Please retype all of the entries that follow, leaving the images out.

Data entries
^^^^^^^^

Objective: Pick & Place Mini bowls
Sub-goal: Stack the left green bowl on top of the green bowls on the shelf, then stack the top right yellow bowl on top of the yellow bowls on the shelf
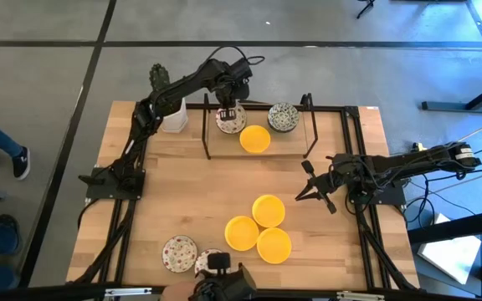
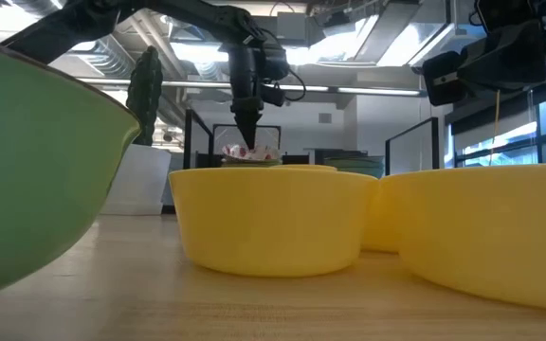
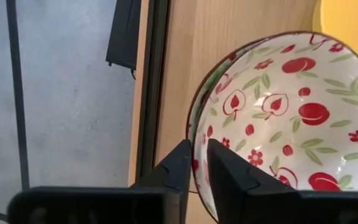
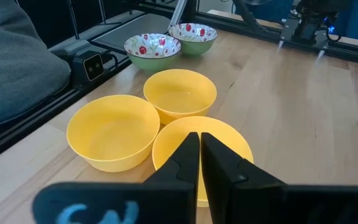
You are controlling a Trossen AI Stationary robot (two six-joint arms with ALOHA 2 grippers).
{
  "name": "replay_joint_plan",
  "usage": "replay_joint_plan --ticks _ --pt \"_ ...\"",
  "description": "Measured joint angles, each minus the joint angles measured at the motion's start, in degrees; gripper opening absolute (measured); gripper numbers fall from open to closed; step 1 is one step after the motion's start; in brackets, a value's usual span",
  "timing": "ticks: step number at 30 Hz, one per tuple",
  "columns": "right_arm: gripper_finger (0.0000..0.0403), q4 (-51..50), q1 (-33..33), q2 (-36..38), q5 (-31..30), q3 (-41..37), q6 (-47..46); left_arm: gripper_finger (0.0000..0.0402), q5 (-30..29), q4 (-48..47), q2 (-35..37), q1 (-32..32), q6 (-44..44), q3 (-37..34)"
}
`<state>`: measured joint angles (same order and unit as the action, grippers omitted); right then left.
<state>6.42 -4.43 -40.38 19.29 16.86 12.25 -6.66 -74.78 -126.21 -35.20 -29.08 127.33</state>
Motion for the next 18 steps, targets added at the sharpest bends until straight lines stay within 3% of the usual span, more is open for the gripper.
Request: replay_joint_plan --ticks 6,12,18 --pt "0.0019 -0.1 0.0 0.0 0.0 0.0 -0.1 0.0093 -0.6 0.0 0.0 0.1 1.0 0.0" --pt "0.0019 -0.3 0.0 0.0 0.0 0.0 -0.1 0.0134 -7.1 0.0 0.7 1.4 -0.1 0.0" --pt "0.0019 -0.3 0.0 0.0 0.3 0.0 0.0 0.0154 -11.1 -0.9 0.9 3.7 -0.7 4.5"
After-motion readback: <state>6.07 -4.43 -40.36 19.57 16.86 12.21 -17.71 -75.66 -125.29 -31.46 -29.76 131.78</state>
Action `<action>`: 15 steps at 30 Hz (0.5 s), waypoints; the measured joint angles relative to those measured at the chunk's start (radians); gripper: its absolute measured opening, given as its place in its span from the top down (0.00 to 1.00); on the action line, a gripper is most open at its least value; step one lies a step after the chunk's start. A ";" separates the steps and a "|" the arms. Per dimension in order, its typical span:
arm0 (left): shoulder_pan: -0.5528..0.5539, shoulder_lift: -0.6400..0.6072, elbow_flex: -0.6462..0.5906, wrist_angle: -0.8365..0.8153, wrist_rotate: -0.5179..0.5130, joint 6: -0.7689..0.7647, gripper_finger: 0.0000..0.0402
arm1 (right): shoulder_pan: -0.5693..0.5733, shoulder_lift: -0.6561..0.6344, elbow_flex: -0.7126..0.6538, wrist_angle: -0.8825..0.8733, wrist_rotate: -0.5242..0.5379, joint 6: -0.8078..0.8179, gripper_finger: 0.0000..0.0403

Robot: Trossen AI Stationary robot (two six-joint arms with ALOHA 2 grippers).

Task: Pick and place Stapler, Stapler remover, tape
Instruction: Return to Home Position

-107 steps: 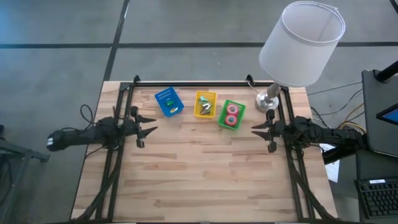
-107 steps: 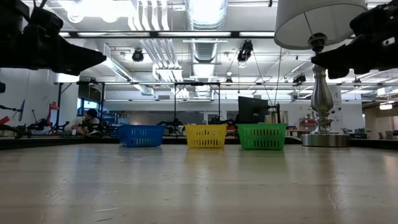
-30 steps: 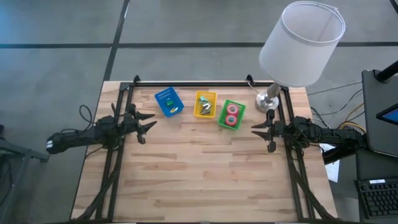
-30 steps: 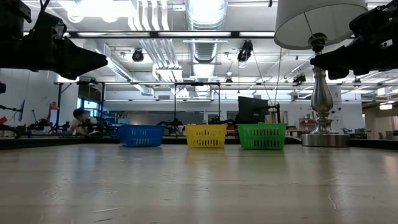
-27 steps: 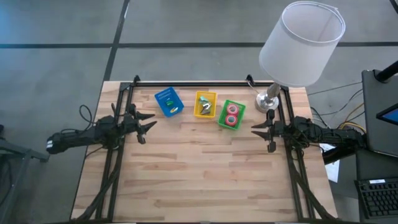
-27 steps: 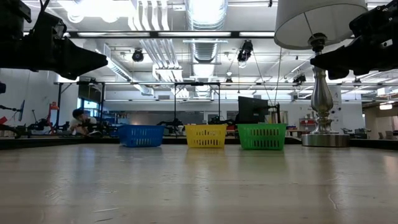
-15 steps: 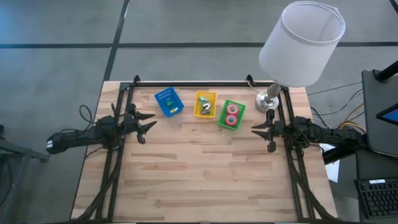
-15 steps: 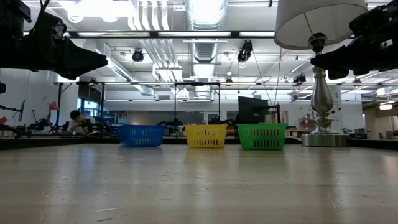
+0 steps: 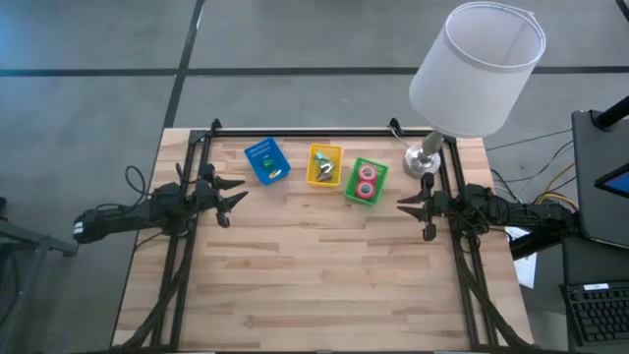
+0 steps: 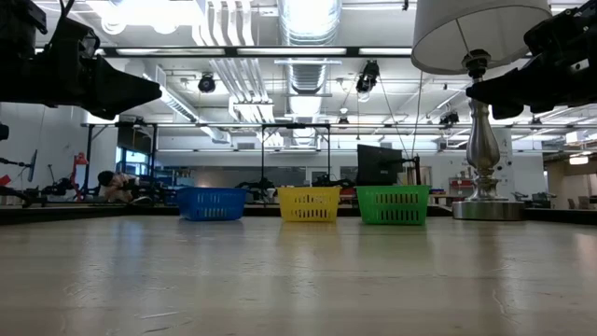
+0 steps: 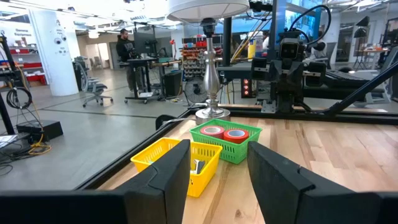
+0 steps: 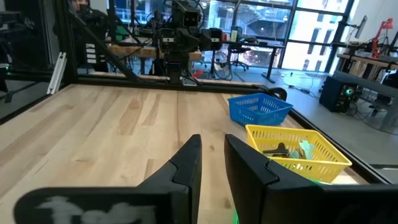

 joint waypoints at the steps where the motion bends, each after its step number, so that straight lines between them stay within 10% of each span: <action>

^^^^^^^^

**RESPONSE**.
Objective: Pick & Place Mini bowls
Sub-goal: Stack the left green bowl on top of the green bowls on the shelf, then stack the top right yellow bowl on top of the yellow bowls on the shelf
You are controlling a Trossen AI Stationary robot (two six-joint arms with ALOHA 2 grippers).
{
  "name": "replay_joint_plan",
  "usage": "replay_joint_plan --ticks _ --pt \"_ ...\"",
  "description": "Measured joint angles, each minus the joint angles measured at the motion's start, in degrees; gripper opening absolute (measured); gripper numbers fall from open to closed; step 1 is one step after the motion's start; in brackets, a value's usual span",
  "timing": "ticks: step number at 30 Hz, one per tuple",
  "columns": "right_arm: gripper_finger (0.0000..0.0403), q4 (-51..50), q1 (-33..33), q2 (-36..38), q5 (-31..30), q3 (-41..37), q6 (-47..46); left_arm: gripper_finger (0.0000..0.0402), q5 (-30..29), q4 (-48..47), q2 (-35..37), q1 (-32..32), q6 (-44..44), q3 (-37..34)"
}
`<state>`: measured joint angles (same order and unit as the action, grippers omitted); right then left.
<state>6.42 -4.43 -40.38 19.29 16.86 12.25 -6.66 -74.78 -126.21 -35.20 -29.08 127.33</state>
Motion for the next 18 steps, targets added at the sharpest bends until straight lines stay within 3% of the usual span, more is open for the gripper.
Request: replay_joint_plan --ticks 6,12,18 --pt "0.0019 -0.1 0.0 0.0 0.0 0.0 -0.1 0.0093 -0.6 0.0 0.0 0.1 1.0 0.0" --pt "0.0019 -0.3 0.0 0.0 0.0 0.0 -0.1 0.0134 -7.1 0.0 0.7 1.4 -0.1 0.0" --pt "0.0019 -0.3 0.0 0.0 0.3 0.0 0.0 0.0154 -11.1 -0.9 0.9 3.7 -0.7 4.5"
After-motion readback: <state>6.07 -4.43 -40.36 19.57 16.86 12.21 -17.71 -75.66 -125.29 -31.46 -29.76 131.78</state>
Action `<action>`: 15 steps at 30 Hz (0.5 s), waypoints; the measured joint angles relative to those measured at the chunk's start (radians); gripper: its absolute measured opening, given as its place in its span from the top down (0.00 to 1.00); on the action line, a gripper is most open at its least value; step one lies a step after the chunk's start. A ";" separates the steps and a "|" the arms. Per dimension in order, its typical span:
arm0 (left): shoulder_pan: -0.5528..0.5539, shoulder_lift: -0.6400..0.6072, elbow_flex: -0.6462..0.5906, wrist_angle: -0.8365..0.8153, wrist_rotate: -0.5179..0.5130, joint 6: -0.7689..0.7647, gripper_finger: 0.0000..0.0402
arm1 (right): shoulder_pan: -0.5693..0.5733, shoulder_lift: -0.6561..0.6344, elbow_flex: -0.7126..0.6538, wrist_angle: -0.8825..0.8733, wrist_rotate: -0.5242..0.5379, joint 6: -0.8078..0.8179, gripper_finger: 0.0000..0.0403

Robot: Trossen AI Stationary robot (two six-joint arms with ALOHA 2 grippers).

Task: Pick and place Stapler, Stapler remover, tape
Instruction: Return to Home Position

-107 steps: 
-107 steps: 
-30 steps: 
-30 steps: 
-27 steps: 
-27 steps: 
-15 steps: 
-15 steps: 
+0 steps: 
+0 steps: 
+0 steps: 
+0 steps: 

 joint waypoints at the steps where the motion bends, each after its step number, so that straight lines between them stay within 10% of each span: <action>

No further output is expected here.